O Ritual do Ovo ou Como ter seu próprio Diabinho
Certa vez, um homem viciado em jogo do bicho estava tão desgostoso com a vida e com as dívidas que resolveu parar. De vera. Confidenciou à esposa, procurou o padre e resolveu trabalhar para pagar o que devia. Não apostava mais nem um real em jogo.
Acontece que o Cão não gostou nada da história. Como assim, menos um escravo? Não, estava errado. E resolveu se mexer.

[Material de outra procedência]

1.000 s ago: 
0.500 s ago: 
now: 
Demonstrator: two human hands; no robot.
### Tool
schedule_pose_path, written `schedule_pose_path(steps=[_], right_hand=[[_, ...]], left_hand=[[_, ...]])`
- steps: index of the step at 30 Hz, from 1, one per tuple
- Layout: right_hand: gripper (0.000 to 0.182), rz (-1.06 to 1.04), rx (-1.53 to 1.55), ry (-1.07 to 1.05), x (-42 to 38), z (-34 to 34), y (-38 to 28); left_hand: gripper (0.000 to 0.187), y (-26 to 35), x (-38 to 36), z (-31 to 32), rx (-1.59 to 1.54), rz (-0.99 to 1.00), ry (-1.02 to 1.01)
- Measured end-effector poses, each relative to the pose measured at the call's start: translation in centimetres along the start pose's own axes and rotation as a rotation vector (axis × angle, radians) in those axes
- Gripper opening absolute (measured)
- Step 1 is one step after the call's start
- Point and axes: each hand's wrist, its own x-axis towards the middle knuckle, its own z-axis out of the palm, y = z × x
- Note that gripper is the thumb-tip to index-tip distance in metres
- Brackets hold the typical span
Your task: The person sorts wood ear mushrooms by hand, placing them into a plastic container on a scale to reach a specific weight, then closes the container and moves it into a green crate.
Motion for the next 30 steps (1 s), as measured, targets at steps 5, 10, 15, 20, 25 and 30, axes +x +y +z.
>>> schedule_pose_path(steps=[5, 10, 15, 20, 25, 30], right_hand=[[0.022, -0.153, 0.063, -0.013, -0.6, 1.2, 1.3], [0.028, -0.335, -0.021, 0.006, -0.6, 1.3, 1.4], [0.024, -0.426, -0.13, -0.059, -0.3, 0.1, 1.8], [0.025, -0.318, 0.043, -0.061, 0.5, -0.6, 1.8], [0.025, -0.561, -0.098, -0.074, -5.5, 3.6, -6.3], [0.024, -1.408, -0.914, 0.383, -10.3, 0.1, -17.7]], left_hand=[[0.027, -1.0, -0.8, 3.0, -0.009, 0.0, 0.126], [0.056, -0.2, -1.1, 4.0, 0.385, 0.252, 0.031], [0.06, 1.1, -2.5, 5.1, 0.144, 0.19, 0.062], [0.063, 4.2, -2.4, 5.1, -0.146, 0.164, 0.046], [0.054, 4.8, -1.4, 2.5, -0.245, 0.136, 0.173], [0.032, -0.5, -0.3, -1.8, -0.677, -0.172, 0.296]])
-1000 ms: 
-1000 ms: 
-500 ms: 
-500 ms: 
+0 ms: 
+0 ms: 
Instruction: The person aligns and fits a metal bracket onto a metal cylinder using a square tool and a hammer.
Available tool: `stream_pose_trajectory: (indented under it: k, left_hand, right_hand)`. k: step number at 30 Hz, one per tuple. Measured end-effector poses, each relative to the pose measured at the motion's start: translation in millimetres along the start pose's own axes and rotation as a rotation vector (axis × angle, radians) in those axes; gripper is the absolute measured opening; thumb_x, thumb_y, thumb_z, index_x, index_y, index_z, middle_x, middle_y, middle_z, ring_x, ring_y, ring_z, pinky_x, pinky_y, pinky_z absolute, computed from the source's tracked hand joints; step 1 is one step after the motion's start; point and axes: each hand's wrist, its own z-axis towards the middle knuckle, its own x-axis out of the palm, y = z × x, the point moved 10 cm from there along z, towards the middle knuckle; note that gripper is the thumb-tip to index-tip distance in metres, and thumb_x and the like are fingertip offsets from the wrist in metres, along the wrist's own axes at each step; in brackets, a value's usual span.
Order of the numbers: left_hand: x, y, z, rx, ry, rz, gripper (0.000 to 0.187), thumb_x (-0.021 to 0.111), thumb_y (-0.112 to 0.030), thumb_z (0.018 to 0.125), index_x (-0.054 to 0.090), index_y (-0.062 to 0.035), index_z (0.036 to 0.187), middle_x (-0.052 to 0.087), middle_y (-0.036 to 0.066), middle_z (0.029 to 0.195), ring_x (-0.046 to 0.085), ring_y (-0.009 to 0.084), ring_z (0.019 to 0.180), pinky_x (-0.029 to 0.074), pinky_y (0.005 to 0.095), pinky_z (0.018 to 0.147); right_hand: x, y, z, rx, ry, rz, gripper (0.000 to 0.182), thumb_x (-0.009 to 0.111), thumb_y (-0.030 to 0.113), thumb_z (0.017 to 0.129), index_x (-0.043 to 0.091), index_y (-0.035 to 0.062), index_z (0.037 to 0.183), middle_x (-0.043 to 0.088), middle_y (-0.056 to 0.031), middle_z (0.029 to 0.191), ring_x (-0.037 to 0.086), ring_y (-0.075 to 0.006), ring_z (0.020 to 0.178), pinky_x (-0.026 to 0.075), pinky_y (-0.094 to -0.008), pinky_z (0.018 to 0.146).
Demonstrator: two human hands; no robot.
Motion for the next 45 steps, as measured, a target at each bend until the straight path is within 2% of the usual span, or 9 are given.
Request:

Entrou no sonho do homem com um palpite tão bom, mas tão bom, só faltou esfregar o bicho na cara dele.
Ora, se até os anjos caem em tentação, avalie um homem. O palpite foi bom demais, o homem jogou. E deu!
O sertanejo ficou muito do satisfeito, a consciência nem pesou. Ofertou uma parte do dinheiro à igreja, julgando-se abençoado por Deus, ora, tinha ouvisto dizer que, na Bíblia, os homens de Deus interpretavam sonhos, então, ele era um.
O Cão ficou uma arara; "Ah, diabo do meu ódio, eu ajudo ele e os outros é que levam o crédito. Mas dextá." E seguiu com seus planos diabólicos. O homem sonhava, jogava e acertava.
Acontece que essa maré de sorte começou a despertar inveja no povo. Um camarada dele, jogador inveterado, pôs-se a persegui-lo com perguntas: "O que ele fazia para ter tanta sorte? Era uma reza? O livro de São Cipriano? Rapaz, o livro endoidava as pessoas, teve aquele homem que ficou com medo de pinto."
O sortudo, cansado de tanta perseguição, inventou uma fórmula cabalística para o amigo; fez cara de conspiração, arrastou o caboclo para um pé de parede e mandou o migué:
"Olhe, vou lhe contar meu segredo porque sou seu amigo: Crie uma galinha preta, toda preta. Não pode ter uma manchinha branca nas penas. Fique de olho nela; o primeiro ovo que ela pôr, o amigo enrole num pano preto. Em uma noite de quinta pra sexta, à meia-noite, vá sozinho a uma encruzilhada, enterre o ovo, tire a roupa e se espoje no chão que nem um jumento. Não diga uma palavra a seu ninguém. Com treze dias, vá lá e desenterre o ovo. A casca vai estar rachada e desse ovo vai sair um diabinho bem pequenininho. Guarde o capirotinho no bolso. Ele vai lhe dizer o bicho, o baralho, toda versidade de jogo."
O Cão, que andava por perto escutando a conversa, deu risada da engenhosidade do escravo. Ainda estava com raiva do mal-agradecido mas uma mentira é uma mentira, vá lá, foi divertido. Mas estava muito magoado. Ademais, ele já tinha se cansado, queria outra vítima. Resolveu ajudar o outro, o amarelo empombado de olho gordo.
E o homem de sorte, que antes tinha dinheiro para queimar tijolo, perdeu o que tinha e o que não tinha na jogatina. Ficou tão viciado que endoidou. Quanto ao amarelinho, se fez ou se não fez o ritual do ovo, só quem sabe é quem andava por perto escutando a estória.